Voll Daneben
Studiotyp: Cluster Studio „DAS ‐ Dworzak, Aste, Staub“
Integration Landschaftsplanung: Jacqueline Kissling
Entwurf BA 4.0 + 6.0
Zunehmend gehen Räume, welche zwischen Innen und Außen, zwischen öffentlich und privat, zwischen agieren und reagieren vermitteln, verloren. Sind sie überhaupt notwendig? Vor allem, wenn der Wechsel von Raum zu Raum den realen längst verlassen hat. Ist die physische Existenz von Mensch und Raum im sozialen Austausch überhaupt noch notwendig oder findet Kontaktaufnahme und ‐ausübung nicht überwiegend im virtuellen Raum statt? Hat der reale Raum als Ort der ersten Berührung überhaupt noch Bedeutung? Wir entwerfen unübliche Orte an gewöhnlichen oder Gewöhnliches an unüblichen Orten. Wir implantieren das Private im Öffentlichen und umgekehrt. Aus dem Aufprall entsteht Überraschung, Verwirrung, Potential.
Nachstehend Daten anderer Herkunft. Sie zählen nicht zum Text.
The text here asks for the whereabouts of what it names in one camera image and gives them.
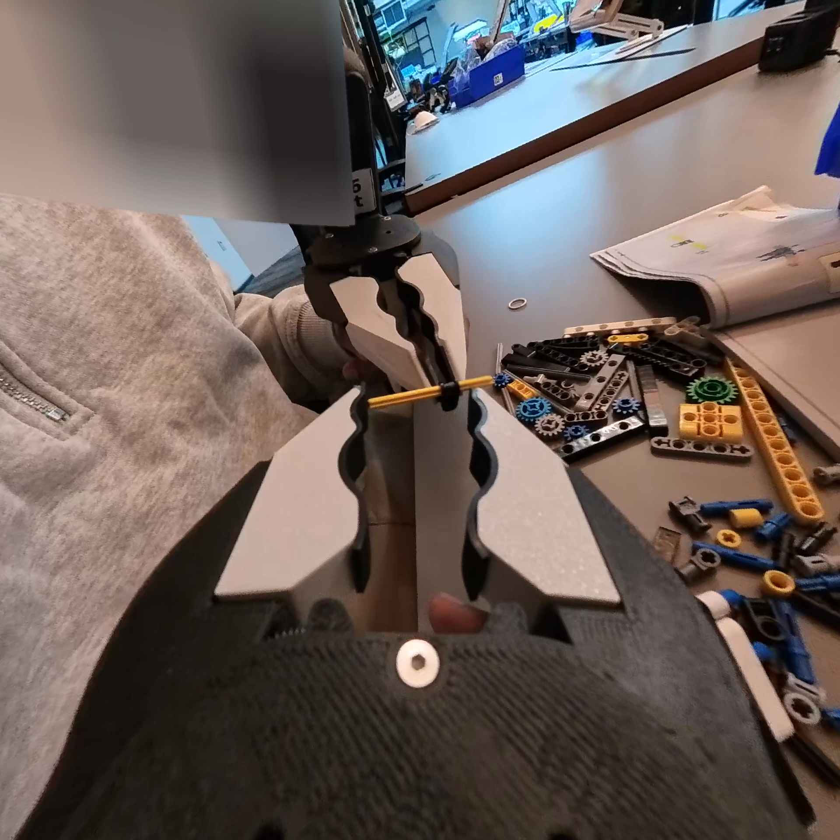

Aus der Provokation entsteht ein neues Umfeld, welches in der Konfrontation des Einen mit dem Anderen Zwischenräume von besonderer Ausprägung entstehen lässt. Früher: Wer sich selten machte, wurde gesucht. Heute: Wer nicht gleich gefunden wird, existiert nicht. Einleitung: Auswahl und Analyse des öffentlichen/ privaten Raumes und Programmierung/ Personifizierung des Gegenübers. Begleitprojekt: Teilnahme an den Architekturtagen 2012 Anfang Juni mit dem Projekt im Maßstab 1:1 in der Innenstadt von Dornbirn. Wir entwerfen/ bauen einen halböffentlichen Raum und stellen diesen im öffentlichen Raum ab. Mal sehen was passiert.